Whatever the Patriots need McClellin to do, he’ll do at a pretty good level without many mistakes.

Dont’a Hightower

Role: Squad leader

Hightower is a Second Team All Pro linebacker. He’s the only linebacker with more than one year of experience on the team. He is the godfather of the positional group, holding the respect of every player that crosses his path.

“You know Hightower, he gives us great leadership,” Roberts said. “That guy is a great guy on and off the field, if you have any questions, any concerns and you want to stay after to talks after practice, watch film, staying late hours, Hightower will definitely stay with you- that’s just the type of person he is. He brings excitement to the game, just being out there with him, man, it’s easy to talk to him. Very comfortable guy.”

“I think everybody in that room has such respect for him,” special teams captain Matthew Slater said, “and everyone on our team does, but it’s not just because of what he does on the football field, I think he’s put his arm around a lot of those young guys, made them feel welcome, made them feel like a part of the group, like they all have something to contribute to the group. And he’s been a great encourager to those young guys, so his result has enabled him to lead in his own way and helped all of those guys elevate their play.”

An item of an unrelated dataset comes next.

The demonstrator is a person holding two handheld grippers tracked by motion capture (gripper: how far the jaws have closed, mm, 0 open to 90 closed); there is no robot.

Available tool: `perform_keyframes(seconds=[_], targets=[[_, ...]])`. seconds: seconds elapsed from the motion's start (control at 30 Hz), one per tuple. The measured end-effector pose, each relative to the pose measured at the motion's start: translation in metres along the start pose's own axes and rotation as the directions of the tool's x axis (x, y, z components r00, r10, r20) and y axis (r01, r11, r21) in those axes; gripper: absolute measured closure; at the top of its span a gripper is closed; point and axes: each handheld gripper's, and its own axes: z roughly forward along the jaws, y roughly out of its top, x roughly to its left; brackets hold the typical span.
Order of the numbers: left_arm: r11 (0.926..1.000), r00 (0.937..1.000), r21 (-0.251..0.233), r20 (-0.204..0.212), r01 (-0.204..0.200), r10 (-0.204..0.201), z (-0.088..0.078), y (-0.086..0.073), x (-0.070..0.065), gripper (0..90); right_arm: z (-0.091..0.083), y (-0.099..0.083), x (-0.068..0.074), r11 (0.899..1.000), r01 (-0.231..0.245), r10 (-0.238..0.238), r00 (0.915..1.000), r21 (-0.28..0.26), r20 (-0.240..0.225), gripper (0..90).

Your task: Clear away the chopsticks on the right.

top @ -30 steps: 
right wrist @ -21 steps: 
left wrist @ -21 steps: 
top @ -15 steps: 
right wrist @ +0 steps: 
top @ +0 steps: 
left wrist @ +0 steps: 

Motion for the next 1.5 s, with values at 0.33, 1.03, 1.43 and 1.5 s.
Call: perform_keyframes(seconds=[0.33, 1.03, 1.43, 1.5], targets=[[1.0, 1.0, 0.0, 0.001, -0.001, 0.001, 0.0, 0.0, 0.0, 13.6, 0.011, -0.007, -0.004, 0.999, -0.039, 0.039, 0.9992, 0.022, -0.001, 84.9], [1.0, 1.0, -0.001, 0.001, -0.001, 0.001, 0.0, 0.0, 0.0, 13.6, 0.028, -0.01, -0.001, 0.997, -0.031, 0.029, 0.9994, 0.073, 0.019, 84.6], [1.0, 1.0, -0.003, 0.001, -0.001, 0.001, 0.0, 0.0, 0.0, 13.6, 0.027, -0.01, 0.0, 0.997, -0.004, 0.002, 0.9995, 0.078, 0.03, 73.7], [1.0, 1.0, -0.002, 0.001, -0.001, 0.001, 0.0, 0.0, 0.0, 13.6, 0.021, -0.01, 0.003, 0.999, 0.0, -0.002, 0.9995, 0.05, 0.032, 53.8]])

“Honestly I’m just somebody there for if they’ve got a question, I’m just here to answer,” Hightower said.

Hightower is one of the best blitzing linebackers in the NFL (take note: Falcons C Alex Mack is dealing with a serious leg injury), dominant against the run, and capable in coverage. He is a first-year captain and the players love having him on the team.

“The thing that gets overshadowed in Dont’a’s game is his understanding of the game,” Slated added. “He has a tremendous understanding of the game and I think intellectually, he’s challenged the group in regards to xs and os, his leadership on the team has been huge for us. He’s so vocal, he’s great at getting guys on line, making checks, et cetera, it’s just a fresh perspective, a perspective we haven’t had in those captains meetings with Dont’a and what he’s experienced over the course of his career.”

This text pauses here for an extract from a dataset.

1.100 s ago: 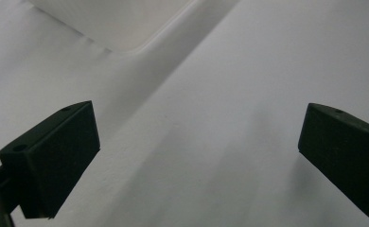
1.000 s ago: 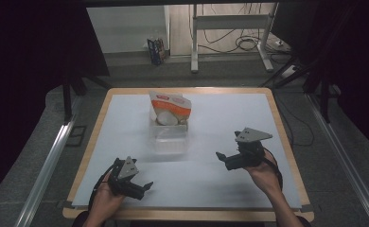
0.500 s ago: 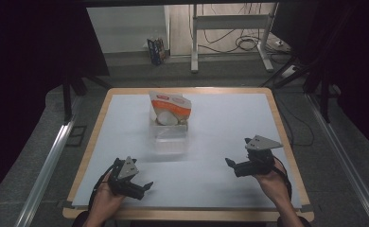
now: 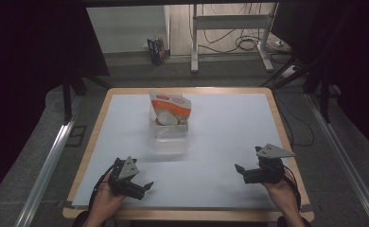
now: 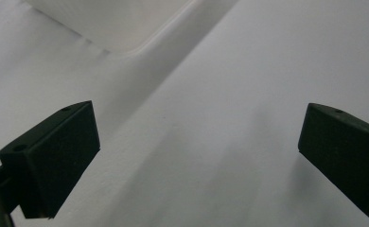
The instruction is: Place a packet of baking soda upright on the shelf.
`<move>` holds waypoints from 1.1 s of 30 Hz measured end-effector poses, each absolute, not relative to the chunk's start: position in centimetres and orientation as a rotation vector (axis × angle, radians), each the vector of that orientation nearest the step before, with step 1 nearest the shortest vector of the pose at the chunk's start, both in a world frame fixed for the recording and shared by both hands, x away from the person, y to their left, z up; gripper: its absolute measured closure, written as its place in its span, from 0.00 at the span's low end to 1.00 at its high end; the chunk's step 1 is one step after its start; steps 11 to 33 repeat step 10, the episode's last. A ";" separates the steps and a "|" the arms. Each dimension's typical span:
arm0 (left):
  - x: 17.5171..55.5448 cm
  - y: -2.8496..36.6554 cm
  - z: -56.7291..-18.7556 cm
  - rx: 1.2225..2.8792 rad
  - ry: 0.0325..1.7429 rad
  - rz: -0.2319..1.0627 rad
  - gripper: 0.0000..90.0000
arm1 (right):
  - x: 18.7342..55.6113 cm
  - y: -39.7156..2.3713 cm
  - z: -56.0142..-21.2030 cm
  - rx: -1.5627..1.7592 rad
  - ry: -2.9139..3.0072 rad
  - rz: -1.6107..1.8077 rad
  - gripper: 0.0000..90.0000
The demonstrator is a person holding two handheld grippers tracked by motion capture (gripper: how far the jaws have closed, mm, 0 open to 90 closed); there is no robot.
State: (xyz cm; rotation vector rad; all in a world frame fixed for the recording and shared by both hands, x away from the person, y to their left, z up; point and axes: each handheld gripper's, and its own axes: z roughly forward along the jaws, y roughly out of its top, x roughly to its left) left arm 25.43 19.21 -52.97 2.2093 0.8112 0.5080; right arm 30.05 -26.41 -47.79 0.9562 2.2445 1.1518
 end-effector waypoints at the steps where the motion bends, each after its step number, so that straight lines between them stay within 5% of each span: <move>1: 25.4 19.2 -53.0 2.209 0.812 0.508 0.00 | 30.0 -26.6 -48.0 0.968 2.246 1.148 0.00; 33: 25.5 19.2 -52.9 2.210 0.811 0.509 0.00 | 30.1 -27.1 -49.4 1.019 2.286 1.079 0.00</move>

Hightower played through Super Bowl XLIX with a shoulder injury that required surgery, and he’ll likely be playing through another Super Bowl with a serious injury. If Hightower can lead this motley crew of linebackers to a second Super Bowl in three seasons and receive a contract extension, he’ll ascend to the pantheon of Patriots defenders reserved for the likes of Tedy Bruschi, Willie McGinest, Vince Wilfork, and Rodney Harrison.

“We’re really fortunate to have him in there,” Slater added. “I think he’s done a good job of stepping up and leading and becoming more vocal, and hopefully the Patriots will be fortunate to have him for years to come.”

As for Hightower, he’s living in the moment and loving the opportunity to play alongside such a “smart” group of players. With a big smile on his face, Hightower simply said, “It’s just been a great, great, great year.”